A summary of the F1-score (macro average), accuracy and Area under the receiver operating characteristic curve (AUC from now) on test for each architecture, each type of padding and each task (only task 1 in the case of AUC) is shown in Table 1. Since the trends observed for these metrics analogous, we will focus on F1-score. Fig. 2 shows the macro F1-score on test for each type of padding in each of the tested architectures, both for task 1 and task 2. The same figure but for accuracy can be found in Fig. S1 of the Supporting Information. Figures S2–S7 show F1-score results per label (non-enzyme/enzyme in the case of task 1 and 1–7 enzyme types in the case of task 2) for each task and each of the architectures.
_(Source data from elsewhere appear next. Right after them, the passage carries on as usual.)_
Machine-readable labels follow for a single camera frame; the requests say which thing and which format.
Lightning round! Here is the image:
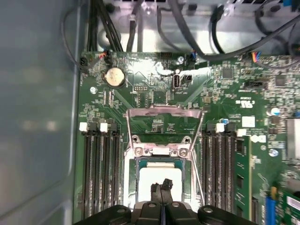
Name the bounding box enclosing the black power cable bundle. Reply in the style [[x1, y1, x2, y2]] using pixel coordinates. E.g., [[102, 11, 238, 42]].
[[87, 0, 124, 53]]

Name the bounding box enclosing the blue expansion slot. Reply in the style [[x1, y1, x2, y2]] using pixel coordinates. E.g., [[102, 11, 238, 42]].
[[264, 186, 281, 225]]

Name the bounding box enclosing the black PC case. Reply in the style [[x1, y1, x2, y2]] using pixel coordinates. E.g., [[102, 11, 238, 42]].
[[0, 0, 300, 225]]

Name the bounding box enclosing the green RAM stick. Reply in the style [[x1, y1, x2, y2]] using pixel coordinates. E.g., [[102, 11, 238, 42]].
[[234, 135, 253, 225]]

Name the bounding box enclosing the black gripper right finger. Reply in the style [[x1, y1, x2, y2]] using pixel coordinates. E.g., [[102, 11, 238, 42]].
[[162, 178, 259, 225]]

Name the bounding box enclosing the silver CPU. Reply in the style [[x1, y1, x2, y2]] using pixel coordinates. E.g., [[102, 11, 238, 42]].
[[135, 157, 188, 204]]

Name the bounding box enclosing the silver heat sink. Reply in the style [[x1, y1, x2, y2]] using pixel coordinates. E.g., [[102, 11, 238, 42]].
[[286, 118, 300, 160]]

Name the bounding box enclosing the internal USB port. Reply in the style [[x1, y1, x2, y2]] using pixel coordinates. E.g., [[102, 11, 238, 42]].
[[172, 74, 182, 91]]

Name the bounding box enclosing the round coin battery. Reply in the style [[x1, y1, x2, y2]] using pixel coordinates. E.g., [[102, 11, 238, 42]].
[[103, 67, 126, 89]]

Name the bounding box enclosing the black data cable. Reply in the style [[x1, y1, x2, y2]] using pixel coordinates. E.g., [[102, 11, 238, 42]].
[[156, 6, 300, 62]]

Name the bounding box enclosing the black RAM slot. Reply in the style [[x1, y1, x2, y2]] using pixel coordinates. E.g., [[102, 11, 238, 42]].
[[79, 121, 92, 218], [224, 123, 236, 215], [201, 122, 215, 211], [90, 121, 101, 213], [213, 122, 225, 213], [99, 121, 111, 210], [109, 121, 122, 207]]

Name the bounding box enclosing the CPU socket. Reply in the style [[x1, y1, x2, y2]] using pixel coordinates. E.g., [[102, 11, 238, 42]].
[[121, 135, 206, 210]]

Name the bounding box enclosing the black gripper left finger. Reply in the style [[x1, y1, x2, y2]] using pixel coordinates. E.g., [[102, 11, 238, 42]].
[[72, 182, 163, 225]]

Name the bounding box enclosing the metal socket cover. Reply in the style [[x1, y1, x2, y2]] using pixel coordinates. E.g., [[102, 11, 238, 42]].
[[123, 105, 209, 157]]

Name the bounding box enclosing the green motherboard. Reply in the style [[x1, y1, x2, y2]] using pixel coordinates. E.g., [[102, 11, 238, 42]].
[[77, 50, 300, 225]]

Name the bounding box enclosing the wire locking lever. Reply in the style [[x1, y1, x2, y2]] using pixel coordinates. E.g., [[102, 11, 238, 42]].
[[190, 149, 206, 207]]

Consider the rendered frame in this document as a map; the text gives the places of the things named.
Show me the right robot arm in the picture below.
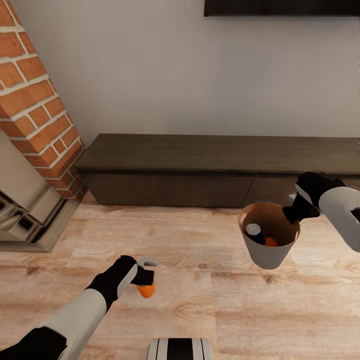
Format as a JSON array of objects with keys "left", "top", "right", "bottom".
[{"left": 282, "top": 172, "right": 360, "bottom": 253}]

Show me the robot trunk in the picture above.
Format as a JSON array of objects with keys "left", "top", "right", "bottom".
[{"left": 146, "top": 338, "right": 215, "bottom": 360}]

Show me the trash can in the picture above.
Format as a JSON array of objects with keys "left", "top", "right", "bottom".
[{"left": 238, "top": 202, "right": 301, "bottom": 270}]

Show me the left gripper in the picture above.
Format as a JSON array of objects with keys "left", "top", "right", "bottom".
[{"left": 133, "top": 267, "right": 155, "bottom": 286}]

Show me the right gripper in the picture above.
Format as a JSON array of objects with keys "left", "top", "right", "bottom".
[{"left": 282, "top": 200, "right": 320, "bottom": 225}]

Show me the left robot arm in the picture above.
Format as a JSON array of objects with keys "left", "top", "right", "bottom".
[{"left": 0, "top": 255, "right": 160, "bottom": 360}]

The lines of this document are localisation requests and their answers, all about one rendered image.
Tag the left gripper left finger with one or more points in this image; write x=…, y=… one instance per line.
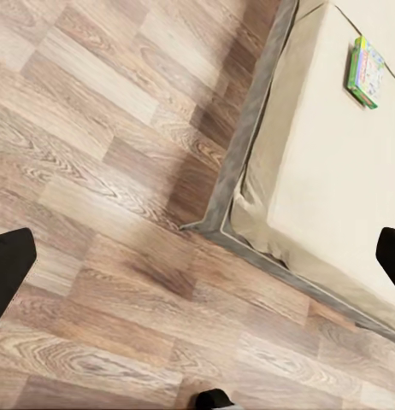
x=17, y=255

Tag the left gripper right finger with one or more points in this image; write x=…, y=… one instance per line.
x=385, y=251

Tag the board game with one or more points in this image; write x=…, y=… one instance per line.
x=366, y=72

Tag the bed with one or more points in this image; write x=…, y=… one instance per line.
x=308, y=181

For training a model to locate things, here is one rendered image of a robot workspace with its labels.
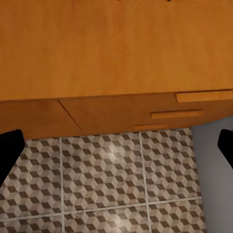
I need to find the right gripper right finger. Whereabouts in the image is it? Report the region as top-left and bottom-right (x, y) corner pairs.
(217, 129), (233, 168)

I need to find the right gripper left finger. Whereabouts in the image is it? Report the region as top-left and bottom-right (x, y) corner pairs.
(0, 130), (25, 187)

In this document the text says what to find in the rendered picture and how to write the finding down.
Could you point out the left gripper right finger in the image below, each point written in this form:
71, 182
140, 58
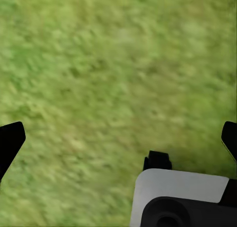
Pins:
229, 137

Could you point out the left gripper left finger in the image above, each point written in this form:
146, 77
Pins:
12, 137
Table 1 Summary of F1-score (macro average), accuracy and AUC on the test set. Results are reported for all the different types of padding for both task 1 and task 2 in each one of the tested architectures (except AUC, which is only available for Task 1). Mean ± standard deviation of the 10 folds.

Full size table

According to Table 1 and Fig. 2, although the different architectures seem to have similar F1-score values, only_denses architecture is the one that achieves the best performance for task 1 (paired Wilcoxon test, two-sided, $\hbox {p}=9\mathrm {e}{-15}$ vs 1_conv and $\hbox {p}=4\mathrm {e}{-13}$ vs stack_conv). Regarding task 2, we can see at Fig. 2 that the trend is not as clear as in task 1. 1_conv has the best performance (paired Wilcoxon test, two-sided, $\hbox {p}=9\mathrm {e}{-4}$ vs only_denses, $\hbox {p}=2\mathrm {e}{-5}$ vs stack_conv), while there are no statistical differences between stack_conv and only_denses.

Regarding metrics per label, in task 1 (Figs. S2, S4 and S6) best recall results for non-enzymes were achieved in convolutional architectures, but the opposite trend is shown for the baseline architecture (only_denses). For task 2, classification of enzyme types 1, 4 and 6 achieved lower performance than 2 and 5. This applies to the three architectures (Figs. S3, S5 and S7). As for enzyme type 7, results show high variability in comparison with the other types due to the limited number of samples of this class.

Effect on input space

We studied the distribution of the activations of the 1D Convolutional layer for the 1_conv model to analyse the effect of the padding type in the input space by means of a Principal Components Analysis (PCA). Figure 3 displays the density plot showing the principal components (PC) 1 and 2 of the activations from the 1D convolutional layer of the 1_conv architecture for each type of padding on each fold in task 2. In Fig. S8 of the Supporting Information, the same representation for task 1 is shown. Focusing on Fig. 3 for task 2, the distribution of the activations is very similar for dense types of padding (ext-, mid-, post- and pre-). These dense activations are grouped in two clusters separated along the PC1. Sparse paddings (rnd-, strf-, zoom-) activations have a distribution very different to that from dense paddings. In this case, activation points are condensed in one area, although each one of these types of padding has its own structure. Regarding enzyme types, according to the structure of the distributions, there seems to be two different groups: enzyme types 2, 3 and 4 are very similar between them and in turn, different to types 1, 5, 6 and 7. Table S7 of the Supporting Information quantifies the effect of the enzyme and the padding types on the PC1 of the activations using a linear model. All the terms of the model are significant.

Explanatory models

We used linear models to further explain the performance metrics and the effect of different variables (padding type, enzyme type, architecture) to the DL models behaviour. These explanatory models were also used to address specific questions regarding the effect of padding.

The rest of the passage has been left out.